6. The winner will be announced at Plutmopia and contacted personally if contact details are available in their comment (e.g. a WordPress name or link to page with contact details). It is not advisable to share your address in your comment.
7. The winner shall receive, upon provision of their postal address to, one slightly used (read by me) copy of Fatty O’Leary’s Dinner Party.
8. If the total cost of postage exceeds £15 GBP, I reserve the right to panic and not send the bally thing at all. In this unlikely event, I will contact the winner and offer a substitute prize of similar value.
9. If no valid entry is received by the closing date, the prize will be given to my mother.

Whether this is worth your time and effort is another matter, but I’ve had a marvellous time writing the rules.


15 thoughts on “Win a copy of Wodehouse Prize winner ‘Fatty O’Leary’s Dinner Party’

  1. Cakebread from ‘Money in the bank’. It’s one of my favourite books & his character is so funny. I recall him having a big rear, so hope he qualifies.
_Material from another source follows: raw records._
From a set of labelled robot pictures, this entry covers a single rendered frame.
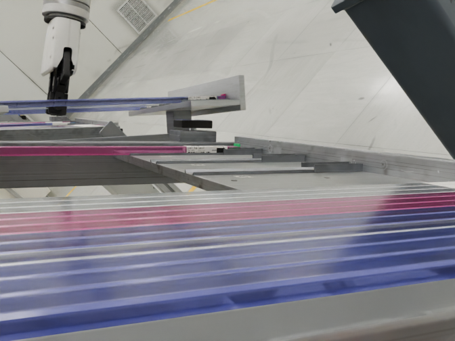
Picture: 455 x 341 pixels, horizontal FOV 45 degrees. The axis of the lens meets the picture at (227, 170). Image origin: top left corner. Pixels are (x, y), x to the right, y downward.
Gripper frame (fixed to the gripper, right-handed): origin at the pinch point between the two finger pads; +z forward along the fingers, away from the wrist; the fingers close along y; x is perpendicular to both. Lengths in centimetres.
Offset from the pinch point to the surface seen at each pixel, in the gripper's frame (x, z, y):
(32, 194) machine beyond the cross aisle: 66, 41, -404
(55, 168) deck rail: -4.8, 11.6, 27.9
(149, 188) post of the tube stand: 18.7, 14.2, 3.0
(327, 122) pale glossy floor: 128, -18, -81
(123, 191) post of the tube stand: 13.4, 15.1, 2.9
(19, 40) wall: 79, -151, -699
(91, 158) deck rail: -0.1, 9.8, 28.3
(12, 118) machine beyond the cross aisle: 42, -23, -396
I love his forgetfulness & the way he plays the butler

    Liked by 1 person

  2. Hands down, my favorite “plump” character is Aunt Dahlia! She’s described by Bertie in Much Obliged, Jeeves as “short and solid, like a scrum half in the game of Rugby football” but also “as jovial and bonhomous as a dame in a Christmas pantomime”.

    For your next competition, Honoria, might I suggest the question “Who is your favorite pink/red/mauve faced Wodehouse character?”. The list would almost be too long…
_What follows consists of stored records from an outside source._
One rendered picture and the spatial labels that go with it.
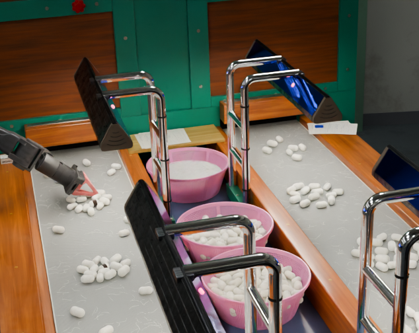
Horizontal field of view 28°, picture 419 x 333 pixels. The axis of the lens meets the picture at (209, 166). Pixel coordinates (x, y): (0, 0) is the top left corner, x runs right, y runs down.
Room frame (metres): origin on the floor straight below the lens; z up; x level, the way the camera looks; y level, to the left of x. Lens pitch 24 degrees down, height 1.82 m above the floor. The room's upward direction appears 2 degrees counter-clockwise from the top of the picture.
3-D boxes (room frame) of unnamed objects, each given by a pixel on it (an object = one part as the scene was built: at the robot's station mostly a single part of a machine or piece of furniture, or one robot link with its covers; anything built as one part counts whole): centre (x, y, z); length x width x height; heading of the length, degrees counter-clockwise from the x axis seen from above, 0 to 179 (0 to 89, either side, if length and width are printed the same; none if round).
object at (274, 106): (2.78, -0.20, 0.83); 0.30 x 0.06 x 0.07; 104
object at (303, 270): (1.74, -0.10, 0.72); 0.27 x 0.27 x 0.10
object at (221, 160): (2.44, 0.07, 0.72); 0.27 x 0.27 x 0.10
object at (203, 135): (2.65, 0.12, 0.77); 0.33 x 0.15 x 0.01; 104
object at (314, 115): (2.34, -0.24, 1.08); 0.62 x 0.08 x 0.07; 14
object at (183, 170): (2.44, 0.07, 0.71); 0.22 x 0.22 x 0.06
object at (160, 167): (2.22, 0.22, 0.90); 0.20 x 0.19 x 0.45; 14
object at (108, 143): (2.21, 0.30, 1.08); 0.62 x 0.08 x 0.07; 14
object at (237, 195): (2.32, -0.17, 0.90); 0.20 x 0.19 x 0.45; 14
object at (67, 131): (2.62, 0.46, 0.83); 0.30 x 0.06 x 0.07; 104
  3. There’s only one who is the star of any Blandings’ and that has to be the Empress of Blandings, snort snort…. I wanted to say Aunt Dahlia, but Corky has already said her. Well, you didn’t say it had to be human:)))

    Liked by 1 person

  4. Egad, can anyone beat Her Supreme Highness? Here was I messing around with fat uncles and all the time the Empress was getting outside her essential calories without a bottle of Slimmo in sight. Still, apart from the odd snort and snuffle, hers is really a passive, non-speaking part, content to be led around by the likes of Beach. Now there’s a substantial citizen and a man of whom no word of reproach can be uttered. While his chaffinch trills and the port flows, he is everybody’s favourite (apart from, no doubt, the Efficient Baxter). Speaking of butlers, Jeeves’s uncle Charlie Silversmith has to be considered. But he shriveled the innocent Catsmeat’s soul to the size of a parched pea. Not a favourite. Alaric, Duke of Dunstable, is both dotty and capricious. Rodney, Lord Blicester, is the fattest uncle at the Drones but again is really just a walk-on. Love Aunt Dahlia but it is ungallant to refer to women of a certain age as “fat”. Right now, having, as it were, weighed all the evidence in the balance, I would have to plump for Bingo’s uncle and nemesis, Mortimer, Lord Bittlesham, who fell for Rosie M. Banks and then his cook, Jane Watson, thus dedicating his life to furtherance of his waistline. Yes, Lord Bittlesham it has to be.

    Liked by 1 person

    1. What ho Sally. An announcement will be posted shortly. Delayed slightly by my spending the last week confined to quarters on the sick list. Apologies for the additional suspense.